Parses date/time from paths using glob wildcard pattern intertwined with date/time format
Project description
datetime-glob
Parses date/times from a path given a glob pattern intertwined with date/time format akin to strptime/strftime format.
datetime.datetime.strptime suffices for simple date/time parsing.
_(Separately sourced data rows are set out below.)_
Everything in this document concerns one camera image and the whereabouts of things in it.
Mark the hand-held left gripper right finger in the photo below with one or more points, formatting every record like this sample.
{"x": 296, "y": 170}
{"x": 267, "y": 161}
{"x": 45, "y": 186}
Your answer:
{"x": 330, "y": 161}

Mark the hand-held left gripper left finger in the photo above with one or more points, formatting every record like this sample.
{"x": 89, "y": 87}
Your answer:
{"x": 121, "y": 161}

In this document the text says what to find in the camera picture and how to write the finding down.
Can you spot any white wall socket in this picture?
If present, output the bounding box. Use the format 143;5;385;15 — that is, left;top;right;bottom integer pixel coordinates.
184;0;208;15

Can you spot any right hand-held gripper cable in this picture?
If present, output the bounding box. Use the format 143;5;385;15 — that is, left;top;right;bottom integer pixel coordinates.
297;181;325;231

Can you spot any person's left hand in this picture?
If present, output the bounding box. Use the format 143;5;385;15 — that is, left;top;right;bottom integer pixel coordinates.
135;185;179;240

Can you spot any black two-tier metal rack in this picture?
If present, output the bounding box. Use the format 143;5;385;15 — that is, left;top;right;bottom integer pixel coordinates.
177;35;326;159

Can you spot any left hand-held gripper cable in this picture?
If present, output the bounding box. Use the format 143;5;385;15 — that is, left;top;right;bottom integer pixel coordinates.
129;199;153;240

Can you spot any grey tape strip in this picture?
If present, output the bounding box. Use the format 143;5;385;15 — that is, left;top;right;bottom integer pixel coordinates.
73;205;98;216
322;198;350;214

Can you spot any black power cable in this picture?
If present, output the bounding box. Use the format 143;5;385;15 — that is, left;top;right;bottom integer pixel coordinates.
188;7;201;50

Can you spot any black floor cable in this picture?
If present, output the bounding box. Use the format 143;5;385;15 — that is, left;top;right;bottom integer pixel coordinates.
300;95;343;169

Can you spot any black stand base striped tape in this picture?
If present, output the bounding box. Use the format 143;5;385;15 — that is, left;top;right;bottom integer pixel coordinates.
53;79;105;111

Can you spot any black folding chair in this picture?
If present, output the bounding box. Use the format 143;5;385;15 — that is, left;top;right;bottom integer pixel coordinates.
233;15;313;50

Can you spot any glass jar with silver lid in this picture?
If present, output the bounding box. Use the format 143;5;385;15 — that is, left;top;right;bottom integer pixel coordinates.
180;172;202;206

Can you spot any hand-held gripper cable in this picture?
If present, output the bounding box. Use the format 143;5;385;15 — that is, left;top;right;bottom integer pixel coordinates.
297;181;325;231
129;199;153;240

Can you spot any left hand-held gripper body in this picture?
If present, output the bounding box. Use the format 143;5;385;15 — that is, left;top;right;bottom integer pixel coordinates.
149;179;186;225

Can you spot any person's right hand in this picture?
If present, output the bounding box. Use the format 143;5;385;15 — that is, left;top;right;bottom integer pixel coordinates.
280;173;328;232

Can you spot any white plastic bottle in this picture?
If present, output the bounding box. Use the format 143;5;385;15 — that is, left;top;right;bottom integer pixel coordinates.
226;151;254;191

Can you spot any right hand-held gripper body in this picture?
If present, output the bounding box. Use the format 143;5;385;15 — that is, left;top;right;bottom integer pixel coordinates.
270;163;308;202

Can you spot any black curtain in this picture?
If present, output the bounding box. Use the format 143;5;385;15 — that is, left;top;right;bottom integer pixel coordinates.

However, as soon as you need to handle wildcards, it becomes tricky and you need to resort to regular expressions.
We found the glob patterns and strptime format to be far easier to read and write than regular expressions, and encapsulated the logic involving regular expressions in this module.
Installation
Create a virtual environment:
python3 -m venv venv3
Activate it:
source venv3/bin/activate
Install datetime-glob with pip:
pip3 install datetime-glob
Usage
To match a path:
>>> import datetime_glob
>>> matcher = datetime_glob.Matcher(pattern='/some/path/*%Y-%m-%dT%H-%M-%SZ.jpg')
>>> matcher.match(path='/some/path/some-text2016-07-03T21-22-23Z.jpg')
datetime_glob.Match(year = 2016, month = 7, day = 3, hour = 21, minute = 22, second = 23, microsecond = None)
>>> match.as_datetime()
datetime.datetime(2016, 7, 3, 21, 22, 23)
>>> match.as_date()
datetime.date(2016, 7, 3)
>>> match.as_time()
datetime.time(21, 22, 23)
If you specify a directive for the same field twice, the matcher will make sure that the field has the same semantical value in order to match:
>>> import datetime_glob
>>> matcher = datetime_glob.Matcher(pattern='/some/path/%y/%Y-%m-%d.txt')
>>> match = matcher.match(path='/some/path/16/2016-07-03.txt')
>>> match
datetime_glob.Match(year = 2016, month = 7, day = 3, hour = None, minute = None, second = None, microsecond = None)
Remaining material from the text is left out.